An “Open House” sign outside a home in Palm Beach Gardens, Florida, US, on Sunday, Jan. 11, 2026.
Zak Bennett | Bloomberg | Getty Images
Home sales made a small gain to start the year, but higher mortgage rates now could throw cold water on the spring season.
Existing home sales in February rose 1.7% from January to a seasonally adjusted, annualized rate of 4.09 million units, according to the National Association of Realtors.Sales were down 1.4% from February of last year.
This count represents closed sales, so deals were likely inked in December and January, when mortgage rates fell a bit and stayed solidly in a low range near 6% on the 30-year-fixed mortgage. Rates were about a full percentage point higher the year before.
“Despite the modest gain in home sales, actual housing demand remains muted relative to wage growth and job gains,” Lawrence Yun, chief economist for the Realtors, said in a release. “Wage growth is now outpacing home price growth by almost four percentage points. Mortgage rates are also measurably lower compared to a year ago.”
Yun also noted that there are more than 6 million more jobs now than there were in 2019, yet home sales per year are down by 1 million.
Lower mortgage rates helped improve affordability slightly, but low inventory is still a significant headwind. There were 1.29 million units for sale at the end of February, an increase of 2.4% from January and 4.9% from February 2025. At the current sales pace, that is a 3.8-month supply, unchanged from January. A six-month supply is considered a balanced market between buyer and seller.

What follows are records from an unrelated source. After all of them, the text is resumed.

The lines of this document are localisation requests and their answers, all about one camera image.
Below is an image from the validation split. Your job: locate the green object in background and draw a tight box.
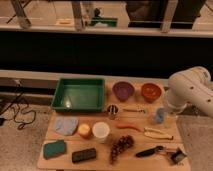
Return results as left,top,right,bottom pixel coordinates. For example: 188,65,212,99
90,8,118,27

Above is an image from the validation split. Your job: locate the small metal cup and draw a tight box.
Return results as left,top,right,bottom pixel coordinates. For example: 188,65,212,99
107,105,119,120

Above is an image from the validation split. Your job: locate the green sponge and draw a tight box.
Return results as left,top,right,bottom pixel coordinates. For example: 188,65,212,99
43,140,66,159

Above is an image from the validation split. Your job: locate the purple grape bunch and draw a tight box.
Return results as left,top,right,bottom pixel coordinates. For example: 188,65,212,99
109,135,134,164

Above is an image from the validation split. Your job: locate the blue plastic cup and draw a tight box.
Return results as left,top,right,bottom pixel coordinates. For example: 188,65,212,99
154,108,165,124

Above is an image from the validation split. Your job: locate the yellow apple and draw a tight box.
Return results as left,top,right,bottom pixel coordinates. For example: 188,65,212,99
77,124,91,139

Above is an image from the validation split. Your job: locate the black handled peeler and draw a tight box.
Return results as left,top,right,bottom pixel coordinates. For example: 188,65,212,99
135,146,164,158

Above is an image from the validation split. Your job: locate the white plastic cup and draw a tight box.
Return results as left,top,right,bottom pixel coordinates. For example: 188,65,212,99
92,122,110,143

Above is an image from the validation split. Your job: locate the black cable on floor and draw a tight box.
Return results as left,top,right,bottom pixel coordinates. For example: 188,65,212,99
0,79,37,131

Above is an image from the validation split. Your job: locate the purple bowl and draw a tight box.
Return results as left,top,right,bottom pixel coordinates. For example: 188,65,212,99
112,81,135,102

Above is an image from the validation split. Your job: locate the orange bowl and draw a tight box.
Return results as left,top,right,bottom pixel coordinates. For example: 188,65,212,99
141,83,162,103

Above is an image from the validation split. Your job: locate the wooden board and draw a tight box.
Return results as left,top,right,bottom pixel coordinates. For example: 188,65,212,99
37,83,191,171

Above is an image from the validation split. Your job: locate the black eraser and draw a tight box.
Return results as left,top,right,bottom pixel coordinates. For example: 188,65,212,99
72,148,97,163

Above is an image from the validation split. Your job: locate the light blue cloth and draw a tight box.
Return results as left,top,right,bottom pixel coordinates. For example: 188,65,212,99
54,117,79,136

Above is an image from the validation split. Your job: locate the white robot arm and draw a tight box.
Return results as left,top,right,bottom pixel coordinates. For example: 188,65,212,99
163,66,213,118

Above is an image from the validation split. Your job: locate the thin metal tool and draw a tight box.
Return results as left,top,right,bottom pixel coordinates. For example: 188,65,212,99
122,108,146,114

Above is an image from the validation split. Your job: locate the green plastic tray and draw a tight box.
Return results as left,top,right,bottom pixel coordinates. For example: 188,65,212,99
51,78,105,112

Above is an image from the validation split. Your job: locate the orange carrot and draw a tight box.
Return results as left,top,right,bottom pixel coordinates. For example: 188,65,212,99
116,124,141,132

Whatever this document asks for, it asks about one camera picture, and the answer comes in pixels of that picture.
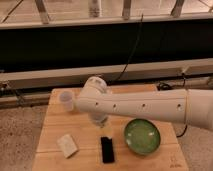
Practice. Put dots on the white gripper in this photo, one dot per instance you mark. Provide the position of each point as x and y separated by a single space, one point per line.
100 120

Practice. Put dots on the white sponge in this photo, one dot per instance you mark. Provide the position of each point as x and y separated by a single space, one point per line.
67 145

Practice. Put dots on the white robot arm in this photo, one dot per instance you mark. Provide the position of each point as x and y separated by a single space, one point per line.
192 107

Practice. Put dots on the translucent ceramic cup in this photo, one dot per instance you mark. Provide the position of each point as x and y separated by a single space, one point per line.
66 98

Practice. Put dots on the black rectangular block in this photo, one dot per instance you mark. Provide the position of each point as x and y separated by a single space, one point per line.
107 150

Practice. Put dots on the green bowl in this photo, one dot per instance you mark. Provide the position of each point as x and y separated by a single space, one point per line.
142 136

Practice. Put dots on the metal rail frame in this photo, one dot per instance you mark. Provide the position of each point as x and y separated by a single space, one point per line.
51 43

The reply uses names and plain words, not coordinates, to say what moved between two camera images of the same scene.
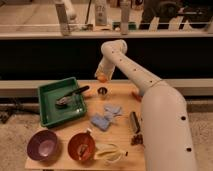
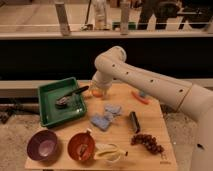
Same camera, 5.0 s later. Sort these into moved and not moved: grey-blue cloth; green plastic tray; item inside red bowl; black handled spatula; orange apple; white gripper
Moved: orange apple; white gripper
Not moved: green plastic tray; black handled spatula; grey-blue cloth; item inside red bowl
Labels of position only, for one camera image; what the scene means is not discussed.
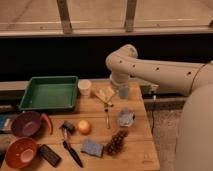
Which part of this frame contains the red chili pepper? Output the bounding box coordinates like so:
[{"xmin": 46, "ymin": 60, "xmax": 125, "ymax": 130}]
[{"xmin": 41, "ymin": 113, "xmax": 53, "ymax": 135}]

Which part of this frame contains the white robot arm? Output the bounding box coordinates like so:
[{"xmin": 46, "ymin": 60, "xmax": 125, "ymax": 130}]
[{"xmin": 105, "ymin": 44, "xmax": 213, "ymax": 171}]

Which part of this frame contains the purple bowl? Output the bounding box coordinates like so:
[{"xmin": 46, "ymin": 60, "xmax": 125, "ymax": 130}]
[{"xmin": 11, "ymin": 111, "xmax": 41, "ymax": 137}]

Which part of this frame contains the orange bowl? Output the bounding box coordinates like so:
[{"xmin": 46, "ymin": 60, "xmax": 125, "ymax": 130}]
[{"xmin": 5, "ymin": 137, "xmax": 38, "ymax": 169}]

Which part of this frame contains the wooden spatula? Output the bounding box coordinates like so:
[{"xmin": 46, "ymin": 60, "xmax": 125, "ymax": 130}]
[{"xmin": 94, "ymin": 92, "xmax": 113, "ymax": 107}]

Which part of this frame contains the clear plastic cup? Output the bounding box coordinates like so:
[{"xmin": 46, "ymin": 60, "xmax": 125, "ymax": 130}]
[{"xmin": 118, "ymin": 84, "xmax": 129, "ymax": 99}]

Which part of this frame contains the white paper cup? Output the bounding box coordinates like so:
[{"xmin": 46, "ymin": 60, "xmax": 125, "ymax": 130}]
[{"xmin": 78, "ymin": 79, "xmax": 92, "ymax": 96}]

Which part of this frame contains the crumpled silver wrapper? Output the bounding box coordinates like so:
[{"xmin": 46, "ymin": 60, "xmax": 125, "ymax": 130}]
[{"xmin": 117, "ymin": 108, "xmax": 135, "ymax": 127}]

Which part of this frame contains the orange round fruit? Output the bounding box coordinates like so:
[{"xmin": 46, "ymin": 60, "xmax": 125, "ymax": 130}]
[{"xmin": 77, "ymin": 120, "xmax": 91, "ymax": 135}]

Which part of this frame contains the small black red object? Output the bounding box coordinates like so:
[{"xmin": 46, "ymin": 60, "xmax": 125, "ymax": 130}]
[{"xmin": 60, "ymin": 121, "xmax": 75, "ymax": 134}]

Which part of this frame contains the dark grape bunch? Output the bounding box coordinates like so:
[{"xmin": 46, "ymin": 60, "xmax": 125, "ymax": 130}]
[{"xmin": 104, "ymin": 130, "xmax": 128, "ymax": 155}]

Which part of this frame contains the blue sponge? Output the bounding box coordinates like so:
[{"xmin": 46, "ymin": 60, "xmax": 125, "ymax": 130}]
[{"xmin": 81, "ymin": 139, "xmax": 104, "ymax": 157}]

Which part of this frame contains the green plastic tray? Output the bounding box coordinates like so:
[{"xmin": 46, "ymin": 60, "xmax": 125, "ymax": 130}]
[{"xmin": 19, "ymin": 76, "xmax": 78, "ymax": 111}]

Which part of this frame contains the black rectangular remote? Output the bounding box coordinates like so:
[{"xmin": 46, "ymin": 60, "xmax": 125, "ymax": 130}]
[{"xmin": 39, "ymin": 144, "xmax": 61, "ymax": 167}]

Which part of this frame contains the blue box at edge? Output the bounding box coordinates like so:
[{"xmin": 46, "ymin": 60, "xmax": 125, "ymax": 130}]
[{"xmin": 0, "ymin": 115, "xmax": 11, "ymax": 133}]

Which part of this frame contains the black handled knife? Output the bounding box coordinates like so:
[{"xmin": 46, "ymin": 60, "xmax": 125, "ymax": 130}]
[{"xmin": 62, "ymin": 128, "xmax": 83, "ymax": 168}]

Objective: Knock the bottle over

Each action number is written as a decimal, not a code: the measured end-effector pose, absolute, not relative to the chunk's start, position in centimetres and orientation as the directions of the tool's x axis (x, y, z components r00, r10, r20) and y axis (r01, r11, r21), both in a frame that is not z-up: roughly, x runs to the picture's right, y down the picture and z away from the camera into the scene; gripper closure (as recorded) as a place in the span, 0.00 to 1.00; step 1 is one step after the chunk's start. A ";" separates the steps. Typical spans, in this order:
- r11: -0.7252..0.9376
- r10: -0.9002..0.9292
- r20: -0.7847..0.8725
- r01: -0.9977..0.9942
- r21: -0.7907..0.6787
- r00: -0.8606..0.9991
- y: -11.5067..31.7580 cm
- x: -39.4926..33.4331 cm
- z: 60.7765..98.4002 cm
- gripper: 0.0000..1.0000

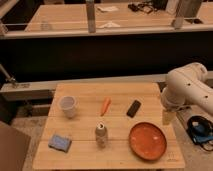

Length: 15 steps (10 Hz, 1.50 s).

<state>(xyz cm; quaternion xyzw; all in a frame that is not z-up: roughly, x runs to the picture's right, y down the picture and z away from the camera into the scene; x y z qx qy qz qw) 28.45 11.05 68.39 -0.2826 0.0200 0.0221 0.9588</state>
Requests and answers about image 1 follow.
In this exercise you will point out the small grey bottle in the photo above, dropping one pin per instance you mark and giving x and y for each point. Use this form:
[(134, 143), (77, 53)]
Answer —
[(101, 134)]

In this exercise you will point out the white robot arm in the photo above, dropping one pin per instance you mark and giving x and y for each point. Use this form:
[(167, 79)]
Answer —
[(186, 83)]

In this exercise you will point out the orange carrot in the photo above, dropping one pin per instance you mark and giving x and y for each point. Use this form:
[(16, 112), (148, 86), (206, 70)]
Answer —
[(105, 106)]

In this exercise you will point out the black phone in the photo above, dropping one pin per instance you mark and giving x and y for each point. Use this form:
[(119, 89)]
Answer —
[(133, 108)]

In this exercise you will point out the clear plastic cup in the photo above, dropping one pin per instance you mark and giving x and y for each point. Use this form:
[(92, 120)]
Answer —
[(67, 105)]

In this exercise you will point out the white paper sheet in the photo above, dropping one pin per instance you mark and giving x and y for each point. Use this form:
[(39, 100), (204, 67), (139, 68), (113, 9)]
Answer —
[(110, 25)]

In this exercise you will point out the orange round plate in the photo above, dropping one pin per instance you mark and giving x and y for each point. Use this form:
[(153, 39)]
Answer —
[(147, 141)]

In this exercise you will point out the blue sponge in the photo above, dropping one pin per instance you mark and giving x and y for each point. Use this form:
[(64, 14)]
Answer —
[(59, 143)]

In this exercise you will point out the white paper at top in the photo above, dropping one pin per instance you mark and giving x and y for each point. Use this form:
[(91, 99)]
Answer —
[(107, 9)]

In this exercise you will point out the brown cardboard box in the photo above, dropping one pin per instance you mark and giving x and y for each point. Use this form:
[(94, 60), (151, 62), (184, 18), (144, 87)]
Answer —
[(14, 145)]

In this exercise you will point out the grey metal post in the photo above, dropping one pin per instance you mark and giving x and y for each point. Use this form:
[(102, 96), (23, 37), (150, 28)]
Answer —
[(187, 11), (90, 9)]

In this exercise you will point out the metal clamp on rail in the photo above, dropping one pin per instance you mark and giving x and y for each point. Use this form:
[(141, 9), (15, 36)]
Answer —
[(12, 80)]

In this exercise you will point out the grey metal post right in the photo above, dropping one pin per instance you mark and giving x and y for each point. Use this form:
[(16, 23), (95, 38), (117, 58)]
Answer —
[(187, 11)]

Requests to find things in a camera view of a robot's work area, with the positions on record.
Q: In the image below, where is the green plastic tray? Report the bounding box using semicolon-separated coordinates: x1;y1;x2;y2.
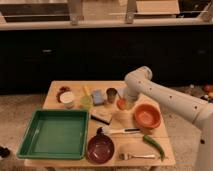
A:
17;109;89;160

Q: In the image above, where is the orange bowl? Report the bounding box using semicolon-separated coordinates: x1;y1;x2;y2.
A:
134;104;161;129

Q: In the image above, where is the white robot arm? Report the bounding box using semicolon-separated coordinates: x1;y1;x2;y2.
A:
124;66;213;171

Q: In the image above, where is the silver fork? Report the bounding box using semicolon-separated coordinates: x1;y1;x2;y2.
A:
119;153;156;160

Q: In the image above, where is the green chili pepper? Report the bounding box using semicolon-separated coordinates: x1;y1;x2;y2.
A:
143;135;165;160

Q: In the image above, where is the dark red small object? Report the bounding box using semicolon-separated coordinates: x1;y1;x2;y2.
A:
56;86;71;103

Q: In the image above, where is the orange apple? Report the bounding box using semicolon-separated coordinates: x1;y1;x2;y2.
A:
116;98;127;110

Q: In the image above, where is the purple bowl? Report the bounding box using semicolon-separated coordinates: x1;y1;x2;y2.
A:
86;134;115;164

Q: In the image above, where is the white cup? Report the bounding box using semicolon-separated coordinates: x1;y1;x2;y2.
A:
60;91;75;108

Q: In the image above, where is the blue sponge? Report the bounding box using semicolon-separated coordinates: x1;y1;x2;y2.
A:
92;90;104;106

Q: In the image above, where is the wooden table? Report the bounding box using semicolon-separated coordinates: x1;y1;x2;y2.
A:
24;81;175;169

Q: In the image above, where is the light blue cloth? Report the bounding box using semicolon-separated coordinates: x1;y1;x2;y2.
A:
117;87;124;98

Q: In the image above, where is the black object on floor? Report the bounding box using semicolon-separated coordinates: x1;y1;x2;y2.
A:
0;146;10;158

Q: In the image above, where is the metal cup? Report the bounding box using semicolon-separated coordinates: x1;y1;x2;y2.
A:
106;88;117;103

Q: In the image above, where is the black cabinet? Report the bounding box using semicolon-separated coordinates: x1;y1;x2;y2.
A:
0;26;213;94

More sellers who delisted their homes last fall, due to slower sales and weak consumer confidence, are relisting their homes now, according to Redfin, a real estate brokerage. Nearly 45,000 homes that were delisted last year were relisted for sale in January. That is the highest January figure since Redfin began tracking this metric a decade ago and represents a record 3.6% of homes that were on the market in January.
“Inventory is growing, but sluggishly,” Yun said. “If demand picks up notably in the coming months and outpaces supply growth, home prices will inevitably rise. That is why increasing supply is so important to help limit home price growth, improve housing affordability, and boost transactions.”
Tight supply, however, is keeping prices just barely higher. The median price of a home sold in February was $398,000, an increase of 0.3% year-over-year. Sales continue to be strongest in the highest price category, properties listed at $1 million or above. Sales were down sharply on the lowest end of the market.
It continues to take longer to sell a home, at 47 days, up from 42 days one year ago. First-time buyers represented 34% of total sales, an increase from 31% a year ago. Investors made up 16% of sales, unchanged from a year ago.